# Exercise requirements
Restate word for word the lines of the data below, from the first through the one that has "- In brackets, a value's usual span".

# Exercise data
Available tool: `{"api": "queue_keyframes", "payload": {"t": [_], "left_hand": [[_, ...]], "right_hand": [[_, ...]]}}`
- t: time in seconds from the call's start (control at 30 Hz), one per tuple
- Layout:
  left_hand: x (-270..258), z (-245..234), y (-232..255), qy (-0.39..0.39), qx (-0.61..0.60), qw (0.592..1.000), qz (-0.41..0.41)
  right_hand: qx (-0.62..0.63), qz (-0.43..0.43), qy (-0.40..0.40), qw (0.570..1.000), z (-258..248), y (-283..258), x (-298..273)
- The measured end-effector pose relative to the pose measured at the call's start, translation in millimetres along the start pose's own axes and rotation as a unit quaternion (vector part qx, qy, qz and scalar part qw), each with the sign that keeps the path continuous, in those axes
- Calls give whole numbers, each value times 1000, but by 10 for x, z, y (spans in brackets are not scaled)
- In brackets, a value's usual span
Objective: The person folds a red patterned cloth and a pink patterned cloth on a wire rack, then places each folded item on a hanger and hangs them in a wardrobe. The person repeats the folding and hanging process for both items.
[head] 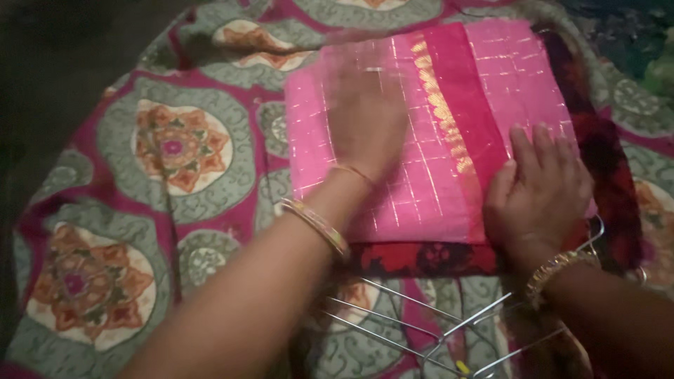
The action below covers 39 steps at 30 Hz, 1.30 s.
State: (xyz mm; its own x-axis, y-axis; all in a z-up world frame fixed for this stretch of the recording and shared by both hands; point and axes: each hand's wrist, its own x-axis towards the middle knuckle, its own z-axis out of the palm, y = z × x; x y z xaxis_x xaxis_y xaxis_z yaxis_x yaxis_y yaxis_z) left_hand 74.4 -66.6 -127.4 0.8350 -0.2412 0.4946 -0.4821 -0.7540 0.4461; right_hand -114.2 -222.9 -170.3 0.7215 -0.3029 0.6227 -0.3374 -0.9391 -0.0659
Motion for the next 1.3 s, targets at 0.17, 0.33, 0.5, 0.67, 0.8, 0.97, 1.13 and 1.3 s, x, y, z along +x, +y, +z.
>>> {"api": "queue_keyframes", "payload": {"t": [0.17, 0.33, 0.5, 0.67, 0.8, 0.97, 1.13, 1.3], "left_hand": [[-490, 182, 864, -154, -60, 971, 174], [-368, 210, 619, -206, -6, 957, 204], [51, 189, 184, -223, 23, 966, 130], [206, 37, -250, -221, 56, 974, -1], [297, -115, -523, -226, 48, 965, -127], [-139, -237, -169, 16, -3, 999, -39], [-945, -105, 671, -96, -93, 980, 150], [-587, 17, 338, -143, -20, 987, 71]], "right_hand": [[5, -4, -4, 1000, 18, 12, 28], [6, 1, -8, 1000, -1, 19, 29], [16, 13, -7, 1000, -14, -27, 47], [22, 6, -10, 1000, -33, -23, 53], [21, -4, -6, 1000, -33, -21, 72], [-1, 1, -11, 1000, -31, -11, 33], [0, 5, -11, 1000, -50, -39, 69], [-19, 11, -15, 1000, -46, -49, 56]]}}
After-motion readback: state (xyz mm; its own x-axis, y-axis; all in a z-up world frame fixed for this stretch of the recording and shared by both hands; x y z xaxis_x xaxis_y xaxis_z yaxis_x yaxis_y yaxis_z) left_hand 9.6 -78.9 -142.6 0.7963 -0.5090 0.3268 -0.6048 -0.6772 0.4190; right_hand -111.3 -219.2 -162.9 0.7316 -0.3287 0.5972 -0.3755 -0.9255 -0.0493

# Expected answer
Available tool: `{"api": "queue_keyframes", "payload": {"t": [_], "left_hand": [[_, ...]], "right_hand": [[_, ...]]}}`
- t: time in seconds from the call's start (control at 30 Hz), one per tuple
- Layout:
  left_hand: x (-270..258), z (-245..234), y (-232..255), qy (-0.39..0.39), qx (-0.61..0.60), qw (0.592..1.000), qz (-0.41..0.41)
  right_hand: qx (-0.62..0.63), qz (-0.43..0.43), qy (-0.40..0.40), qw (0.570..1.000), z (-258..248), y (-283..258), x (-298..273)
- The measured end-effector pose relative to the pose measured at the call's start, translation in millimetres along the start pose's own axes and rotation as a unit quaternion (vector part qx, qy, qz and scalar part qw), each with the sign that keeps the path continuous, in those axes
- Calls give whole numbers, each value times 1000, but by 10 for x, z, y (spans in brackets are not scaled)
- In brackets, a value's usual span

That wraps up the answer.